### [EXERCISE]
Go through the entries below and return every line that contains "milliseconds".

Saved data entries
::::::::::
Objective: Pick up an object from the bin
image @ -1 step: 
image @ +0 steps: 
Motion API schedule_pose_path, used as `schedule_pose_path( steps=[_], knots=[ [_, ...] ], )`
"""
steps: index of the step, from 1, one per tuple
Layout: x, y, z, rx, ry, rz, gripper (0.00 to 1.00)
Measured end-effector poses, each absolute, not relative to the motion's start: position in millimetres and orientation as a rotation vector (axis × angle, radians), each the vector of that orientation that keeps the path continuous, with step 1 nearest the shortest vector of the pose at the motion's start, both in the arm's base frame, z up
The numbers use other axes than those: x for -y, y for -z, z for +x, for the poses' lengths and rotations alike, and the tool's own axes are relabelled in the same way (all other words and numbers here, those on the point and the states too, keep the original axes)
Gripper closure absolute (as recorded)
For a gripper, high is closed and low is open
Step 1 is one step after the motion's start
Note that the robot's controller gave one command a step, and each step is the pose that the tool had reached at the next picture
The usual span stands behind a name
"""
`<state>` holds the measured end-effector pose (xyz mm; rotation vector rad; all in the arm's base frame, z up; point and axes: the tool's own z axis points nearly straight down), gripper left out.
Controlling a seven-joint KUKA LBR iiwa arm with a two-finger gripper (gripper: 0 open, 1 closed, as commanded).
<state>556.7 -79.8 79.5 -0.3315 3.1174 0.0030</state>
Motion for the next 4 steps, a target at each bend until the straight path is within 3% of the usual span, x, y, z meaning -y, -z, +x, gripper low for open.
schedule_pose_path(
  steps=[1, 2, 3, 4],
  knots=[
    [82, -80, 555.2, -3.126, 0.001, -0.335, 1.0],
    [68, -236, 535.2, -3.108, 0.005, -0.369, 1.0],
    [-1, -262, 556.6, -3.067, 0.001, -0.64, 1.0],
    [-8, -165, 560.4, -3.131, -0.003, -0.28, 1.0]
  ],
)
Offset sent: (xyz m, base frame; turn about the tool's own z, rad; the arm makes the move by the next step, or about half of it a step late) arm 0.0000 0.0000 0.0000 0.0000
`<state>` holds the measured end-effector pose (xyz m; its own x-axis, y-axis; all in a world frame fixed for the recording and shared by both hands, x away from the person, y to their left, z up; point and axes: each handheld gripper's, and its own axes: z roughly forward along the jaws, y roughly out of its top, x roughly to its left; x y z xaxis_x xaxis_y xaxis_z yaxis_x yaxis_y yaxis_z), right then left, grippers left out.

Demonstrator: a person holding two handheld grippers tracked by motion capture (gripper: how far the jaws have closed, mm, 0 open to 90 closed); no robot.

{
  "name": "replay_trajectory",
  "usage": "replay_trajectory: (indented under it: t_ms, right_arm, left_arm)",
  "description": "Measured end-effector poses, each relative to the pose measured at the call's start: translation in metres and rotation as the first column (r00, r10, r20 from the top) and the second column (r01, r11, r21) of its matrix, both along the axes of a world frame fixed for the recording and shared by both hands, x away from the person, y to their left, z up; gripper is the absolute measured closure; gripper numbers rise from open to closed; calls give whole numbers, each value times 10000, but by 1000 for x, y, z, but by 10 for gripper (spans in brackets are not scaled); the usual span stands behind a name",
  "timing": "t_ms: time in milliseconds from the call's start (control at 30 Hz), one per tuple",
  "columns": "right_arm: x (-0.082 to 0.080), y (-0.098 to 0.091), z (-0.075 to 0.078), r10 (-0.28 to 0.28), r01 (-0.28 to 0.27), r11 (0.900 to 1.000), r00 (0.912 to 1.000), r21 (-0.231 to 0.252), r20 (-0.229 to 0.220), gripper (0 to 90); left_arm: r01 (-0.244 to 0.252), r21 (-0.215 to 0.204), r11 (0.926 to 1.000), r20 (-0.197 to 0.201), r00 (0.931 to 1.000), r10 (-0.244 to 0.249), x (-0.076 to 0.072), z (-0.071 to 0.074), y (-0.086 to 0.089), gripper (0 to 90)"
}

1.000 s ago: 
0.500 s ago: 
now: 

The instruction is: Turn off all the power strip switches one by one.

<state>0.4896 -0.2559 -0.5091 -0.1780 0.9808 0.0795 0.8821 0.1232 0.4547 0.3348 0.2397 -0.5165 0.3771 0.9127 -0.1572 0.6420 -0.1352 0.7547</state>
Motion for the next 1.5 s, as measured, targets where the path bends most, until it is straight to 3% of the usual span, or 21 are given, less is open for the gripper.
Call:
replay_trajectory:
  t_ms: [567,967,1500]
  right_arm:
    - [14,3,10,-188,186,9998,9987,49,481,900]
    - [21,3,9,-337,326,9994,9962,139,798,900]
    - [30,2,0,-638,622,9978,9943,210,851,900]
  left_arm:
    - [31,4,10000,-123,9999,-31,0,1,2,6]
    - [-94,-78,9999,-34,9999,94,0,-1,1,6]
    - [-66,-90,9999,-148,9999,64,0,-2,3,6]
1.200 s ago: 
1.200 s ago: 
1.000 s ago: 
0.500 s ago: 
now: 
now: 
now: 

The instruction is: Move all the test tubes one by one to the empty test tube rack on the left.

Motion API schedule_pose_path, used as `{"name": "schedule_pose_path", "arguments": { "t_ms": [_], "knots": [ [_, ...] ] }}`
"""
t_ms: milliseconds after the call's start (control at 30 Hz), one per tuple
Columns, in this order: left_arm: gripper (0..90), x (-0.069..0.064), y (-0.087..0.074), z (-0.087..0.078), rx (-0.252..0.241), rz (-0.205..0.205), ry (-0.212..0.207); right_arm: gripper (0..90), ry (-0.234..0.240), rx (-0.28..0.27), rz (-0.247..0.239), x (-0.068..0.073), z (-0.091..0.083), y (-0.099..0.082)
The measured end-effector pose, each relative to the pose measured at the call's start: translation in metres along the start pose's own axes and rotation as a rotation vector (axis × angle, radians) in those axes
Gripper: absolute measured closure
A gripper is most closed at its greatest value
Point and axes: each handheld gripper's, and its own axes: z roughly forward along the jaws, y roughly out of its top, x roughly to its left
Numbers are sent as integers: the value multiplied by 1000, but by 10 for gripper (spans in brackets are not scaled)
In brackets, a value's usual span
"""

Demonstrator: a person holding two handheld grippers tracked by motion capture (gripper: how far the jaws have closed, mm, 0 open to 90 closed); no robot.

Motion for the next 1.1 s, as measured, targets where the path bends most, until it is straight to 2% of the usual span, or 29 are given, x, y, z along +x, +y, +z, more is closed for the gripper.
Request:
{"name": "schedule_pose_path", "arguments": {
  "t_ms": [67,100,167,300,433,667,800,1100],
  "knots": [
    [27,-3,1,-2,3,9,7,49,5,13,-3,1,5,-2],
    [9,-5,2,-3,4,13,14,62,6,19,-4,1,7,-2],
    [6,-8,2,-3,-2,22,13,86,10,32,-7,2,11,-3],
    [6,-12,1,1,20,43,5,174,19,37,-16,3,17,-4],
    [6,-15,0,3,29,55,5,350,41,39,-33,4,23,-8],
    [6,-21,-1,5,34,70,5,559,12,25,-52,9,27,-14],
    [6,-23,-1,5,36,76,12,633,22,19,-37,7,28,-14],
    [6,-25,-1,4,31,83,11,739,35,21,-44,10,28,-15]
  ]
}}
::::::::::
### [TASK SOLUTION]
  "timing": "t_ms: time in milliseconds from the call's start (control at 30 Hz), one per tuple",
t_ms: milliseconds after the call's start (control at 30 Hz), one per tuple

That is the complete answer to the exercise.